The response should be an exact transcription of the data below, free of images.

>>

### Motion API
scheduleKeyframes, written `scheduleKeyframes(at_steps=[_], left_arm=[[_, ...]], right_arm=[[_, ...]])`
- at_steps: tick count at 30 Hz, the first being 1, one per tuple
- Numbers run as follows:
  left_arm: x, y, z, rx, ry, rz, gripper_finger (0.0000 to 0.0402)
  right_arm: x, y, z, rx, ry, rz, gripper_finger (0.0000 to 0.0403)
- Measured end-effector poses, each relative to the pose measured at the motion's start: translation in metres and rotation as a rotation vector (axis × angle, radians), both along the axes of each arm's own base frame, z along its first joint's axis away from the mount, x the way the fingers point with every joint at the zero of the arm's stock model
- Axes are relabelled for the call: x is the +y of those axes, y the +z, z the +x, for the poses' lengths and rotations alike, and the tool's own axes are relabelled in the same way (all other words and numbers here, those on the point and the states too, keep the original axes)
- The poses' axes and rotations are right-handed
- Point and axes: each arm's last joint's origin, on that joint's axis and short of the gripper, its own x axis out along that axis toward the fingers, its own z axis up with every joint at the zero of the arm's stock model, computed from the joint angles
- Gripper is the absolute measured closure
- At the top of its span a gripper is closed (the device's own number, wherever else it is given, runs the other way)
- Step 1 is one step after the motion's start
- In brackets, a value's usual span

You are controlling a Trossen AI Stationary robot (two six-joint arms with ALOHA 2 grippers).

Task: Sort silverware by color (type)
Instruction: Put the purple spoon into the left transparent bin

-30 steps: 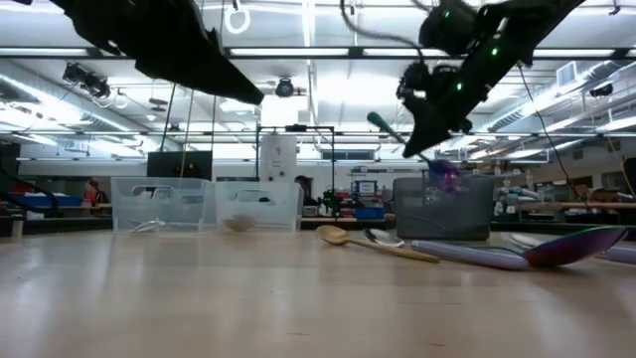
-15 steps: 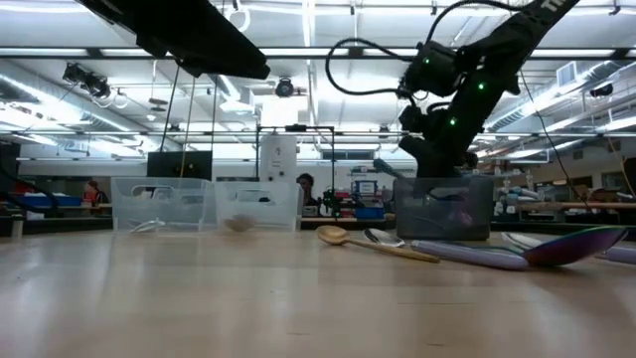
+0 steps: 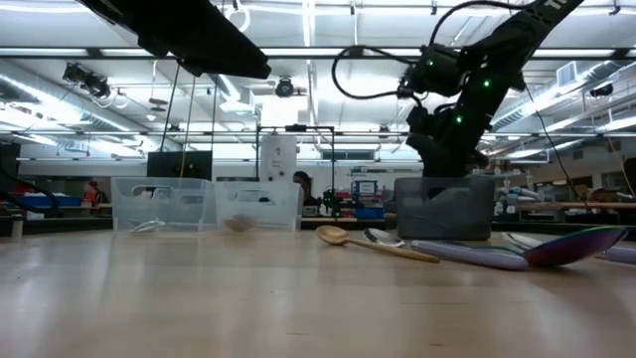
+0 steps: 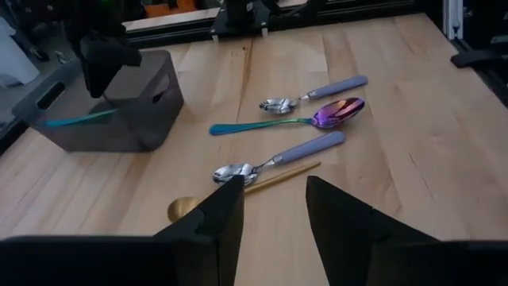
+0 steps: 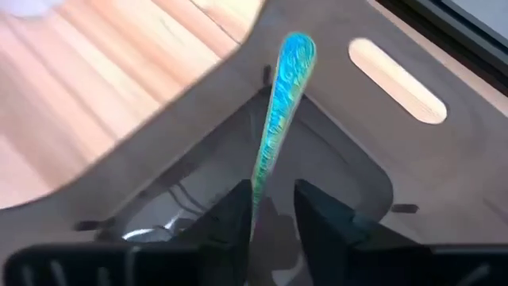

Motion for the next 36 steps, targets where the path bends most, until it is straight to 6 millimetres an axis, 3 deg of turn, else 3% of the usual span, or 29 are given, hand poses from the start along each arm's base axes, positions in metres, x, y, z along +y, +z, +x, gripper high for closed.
scheduleKeyframes(at_steps=[6,13,23,32,36], left_arm=[[0.0,-0.002,0.0,0.017,-0.017,0.043,0.0258],[0.0,-0.002,0.0,0.017,-0.017,0.039,0.0258],[0.001,-0.003,0.001,0.02,-0.013,0.039,0.0258],[0.015,-0.021,0.018,0.12,-0.047,-0.017,0.0258],[0.017,-0.026,0.025,0.183,-0.048,-0.002,0.0258]], right_arm=[[0.009,0.02,-0.003,-0.084,0.046,-0.016,0.0247],[0.034,0.037,0.002,-0.177,0.156,-0.061,0.0232],[0.084,0.043,0.014,-0.22,0.271,-0.174,0.0232],[0.13,0.046,0.015,-0.289,0.347,-0.199,0.0232],[0.147,0.038,0.017,-0.283,0.358,-0.195,0.0232]])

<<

RESULT BELOW:
### Motion API
scheduleKeyframes, written `scheduleKeyframes(at_steps=[_], left_arm=[[_, ...]], right_arm=[[_, ...]])`
- at_steps: tick count at 30 Hz, the first being 1, one per tuple
- Numbers run as follows:
  left_arm: x, y, z, rx, ry, rz, gripper_finger (0.0000 to 0.0402)
  right_arm: x, y, z, rx, ry, rz, gripper_finger (0.0000 to 0.0403)
- Measured end-effector poses, each relative to the pose measured at the motion's start: translation in metres and rotation as a rotation vector (axis × angle, radians), both along the axes of each arm's own base frame, z along its first joint's axis away from the mount, x the way the fingers point with every joint at the zero of the arm's stock model
- Axes are relabelled for the call: x is the +y of those axes, y the +z, z the +x, for the poses' lengths and rotations alike, and the tool's own axes are relabelled in the same way (all other words and numbers here, those on the point and the states too, keep the original axes)
- The poses' axes and rotations are right-handed
- Point and axes: each arm's last joint's origin, on that joint's axis and short of the gripper, its own x axis out along that axis toward the fingers, its own z axis up with every joint at the zero of the arm's stock model, computed from the joint angles
- Gripper is the absolute measured closure
- At the top of its span a gripper is closed (the device's own number, wherever else it is given, runs the other way)
- Step 1 is one step after the motion's start
- In brackets, a value's usual span

You are controlling a Trossen AI Stationary robot (two six-joint arms with ALOHA 2 grippers).

Task: Sort silverware by color (type)
Instruction: Put the purple spoon into the left transparent bin

-30 steps: 
-15 steps: 
+0 steps: 
+0 steps: 
+0 steps: 

Motion for the next 36 steps, targets where the path bends most, until it is straight to 6 millimetres an axis, 3 deg of turn, else 3% of the usual span, or 29 are given, hand poses from the start along each arm's base axes, positions in metres, x, y, z along +y, +z, +x, gripper high for closed.
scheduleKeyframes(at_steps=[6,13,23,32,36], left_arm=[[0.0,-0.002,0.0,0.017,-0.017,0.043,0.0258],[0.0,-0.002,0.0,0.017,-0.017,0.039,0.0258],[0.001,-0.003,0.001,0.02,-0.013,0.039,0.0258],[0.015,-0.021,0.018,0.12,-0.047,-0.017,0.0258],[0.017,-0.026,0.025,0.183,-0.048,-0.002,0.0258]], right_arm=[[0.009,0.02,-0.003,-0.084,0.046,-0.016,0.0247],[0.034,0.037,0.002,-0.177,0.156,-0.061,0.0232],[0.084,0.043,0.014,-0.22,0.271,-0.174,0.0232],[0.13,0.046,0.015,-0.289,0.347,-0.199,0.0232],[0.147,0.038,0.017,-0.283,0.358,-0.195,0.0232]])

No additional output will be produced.